# well its about time!



## Gfhteen (May 20, 2004)

finally saw a buck on my land 2night. after hunting 4 nights a week since opening week i finally see a buck, all i have seen this year has been does except 1 buck i saw across the river, but i am not complaining about the does bc l ast year all i saw was 3 deer the whole season. but most of the deer i see are across the river and dont normaly come on my part. the buck was on the trail of 2 does that passed by, never took his nose off the ground. even though he didnt give me a shot it was still nice to see 3 deer on my part of the woods and 1 being a buck made it even better. wasnt anything monster, just a nice little 6pointer but i was happy to see him.


----------



## lureboy98 (Aug 24, 2004)

IF you see them all on the other side of the river then why dont you move to the other side of the river? It worked for me, I was in a tree and i saw all these deer passing above me so I switched to where they all were crossing and my dad shot one out of that tree...worked for us!


----------



## Onion (Apr 10, 2004)

I may be wrong but it sounds like the other side of the river is not his property.


----------



## bkr43050 (Apr 5, 2004)

Gfhteen,

If you are seeing does on your place, don't worry the bucks will be there as well. Particularly in the next few weeks, the bucks will be hunting for receptive does and that will bring them through your place. These bucks often times are not using the area as a home range. It is the urge to mate that will bring them. Just keep yourself downwind of the doe traffic and your time will come.

Good luck.


----------



## Onion (Apr 10, 2004)

bkr43050 said:


> If you are seeing does on your place, don't worry the bucks will be there as well.


Truer words were never spoken. The next few weeks will see the bucks abandon a lot of their common sense. They may not like your piece of property for everyday living but they will be wherever the girls are. It's the same reason nightclubs have ladies night!


----------



## eye4neye (Apr 12, 2004)

hunt the does. Trust me, dont try to pressure the bucks by moving to them, if the does are there, then the bucks wiull be there, but if you pressure the bucks too much, then they wont be there for you to hunt for long.......rut or no rut...tony


----------



## Gfhteen (May 20, 2004)

yes the land across darby is owned by the metropalitan parks now, they just bought everything around me, i only have 5 acres, its right b4 the takeout point for trapper johns canoe place. i dont seem to get much deer activity on my land unless they are coming from the other side of the river to cross onto my part. i jsut reciently started butting out salt licks and corn to help them start making their way over to my part, another problem that i am having though is stupid people on 4weelers trepppassing onto the parks land across the river and on my side, i keep calling the rangers whenever i hear them but they still havent caught them yet i guess, they came on my land the night before last and ruined my evening of hunting, really made me mad.


----------



## bkr43050 (Apr 5, 2004)

Being that close to Metro Park area probably means that the deer population is very good in your area. That means the deer should be in your area.

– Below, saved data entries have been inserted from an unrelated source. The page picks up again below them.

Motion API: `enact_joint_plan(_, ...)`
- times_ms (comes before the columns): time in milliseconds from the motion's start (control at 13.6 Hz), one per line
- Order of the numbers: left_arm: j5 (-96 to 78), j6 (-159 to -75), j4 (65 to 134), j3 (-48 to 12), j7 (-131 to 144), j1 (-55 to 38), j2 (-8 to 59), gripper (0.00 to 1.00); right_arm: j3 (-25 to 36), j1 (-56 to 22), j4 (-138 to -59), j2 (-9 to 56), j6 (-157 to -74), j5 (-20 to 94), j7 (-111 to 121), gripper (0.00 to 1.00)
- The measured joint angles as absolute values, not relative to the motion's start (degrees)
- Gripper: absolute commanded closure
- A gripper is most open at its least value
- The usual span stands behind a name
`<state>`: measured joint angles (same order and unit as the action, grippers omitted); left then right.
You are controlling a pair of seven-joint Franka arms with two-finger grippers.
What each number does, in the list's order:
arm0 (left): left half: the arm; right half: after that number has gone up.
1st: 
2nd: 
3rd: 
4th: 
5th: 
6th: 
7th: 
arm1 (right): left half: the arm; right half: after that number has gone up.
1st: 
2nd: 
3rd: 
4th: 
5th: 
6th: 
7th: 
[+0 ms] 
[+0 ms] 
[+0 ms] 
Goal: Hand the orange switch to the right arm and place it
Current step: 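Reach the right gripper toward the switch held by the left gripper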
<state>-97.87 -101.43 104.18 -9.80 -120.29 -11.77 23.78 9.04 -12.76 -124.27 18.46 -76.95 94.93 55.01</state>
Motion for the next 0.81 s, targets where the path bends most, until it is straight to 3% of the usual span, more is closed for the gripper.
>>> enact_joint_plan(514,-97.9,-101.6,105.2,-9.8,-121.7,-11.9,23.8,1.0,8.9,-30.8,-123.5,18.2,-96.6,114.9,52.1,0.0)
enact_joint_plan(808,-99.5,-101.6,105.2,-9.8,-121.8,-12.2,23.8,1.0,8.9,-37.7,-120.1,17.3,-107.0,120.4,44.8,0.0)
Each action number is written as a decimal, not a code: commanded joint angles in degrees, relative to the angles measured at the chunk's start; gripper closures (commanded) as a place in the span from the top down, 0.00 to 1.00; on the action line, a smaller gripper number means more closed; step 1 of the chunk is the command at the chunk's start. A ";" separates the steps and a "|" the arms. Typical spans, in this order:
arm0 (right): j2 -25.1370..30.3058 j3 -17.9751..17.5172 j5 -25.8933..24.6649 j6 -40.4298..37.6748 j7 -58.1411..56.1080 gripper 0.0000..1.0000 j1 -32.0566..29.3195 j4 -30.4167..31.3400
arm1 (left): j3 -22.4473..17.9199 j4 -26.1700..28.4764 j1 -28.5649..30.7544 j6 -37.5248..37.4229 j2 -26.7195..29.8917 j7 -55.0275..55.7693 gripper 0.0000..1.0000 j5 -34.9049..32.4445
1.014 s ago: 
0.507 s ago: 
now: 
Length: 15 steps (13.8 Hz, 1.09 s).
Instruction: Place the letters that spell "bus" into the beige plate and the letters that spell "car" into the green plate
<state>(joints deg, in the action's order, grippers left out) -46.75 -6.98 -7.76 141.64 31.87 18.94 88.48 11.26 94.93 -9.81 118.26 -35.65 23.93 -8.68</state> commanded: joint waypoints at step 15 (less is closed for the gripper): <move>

The issue with the 4 wheelers would really burn me. If it were me and I knew where they were entering my property I would see to it that they ended up buying a few new tires.


----------



## Gfhteen (May 20, 2004)

well yes ur right, the deer population is much stronger this year than when other owner had the land. last year i only seen one deer on my land, but this year i have seen over 10 and alot walking the bank on the other side of the river. its not jsut one group of guys that are running the ATVs, its a bunch and the are sneaking in all over the place.


----------



## bkr43050 (Apr 5, 2004)

The first qusetion that comes to my mind is whether you have signs clearly marking that yours is private property? If not perhaps the people do not know that they are in the wrong. I know that many pled ignorance when coming on to my property until I put the signs up and then they did not have that excuse. After that you can feel free to put whatever on your property. If it is something that damages their tires then that is their problem. Or you may be able to put up a cable across entry areas along with a sign indicating private land and do not enter. You would want these cables clearly visible because you really do not want to kill anybody. The point here is that it is your land and you can take control of the situation without feeling bad about it. Putting fences, gates, or cables on the property will in no way affect the deer travel patterns.

I know this has nothing to do with your original comment. But now what you need to do is go out on your property and sit and think about these ideas while waiting to fill that tag. Trust me if you put in the time, you will see many more deer in the next few weeks. 

Good luck to you.


----------



## Gfhteen (May 20, 2004)

my land is marked along the front part where harrisberg-georgisville rd runs along side of it but not clear down all around inside the woods


----------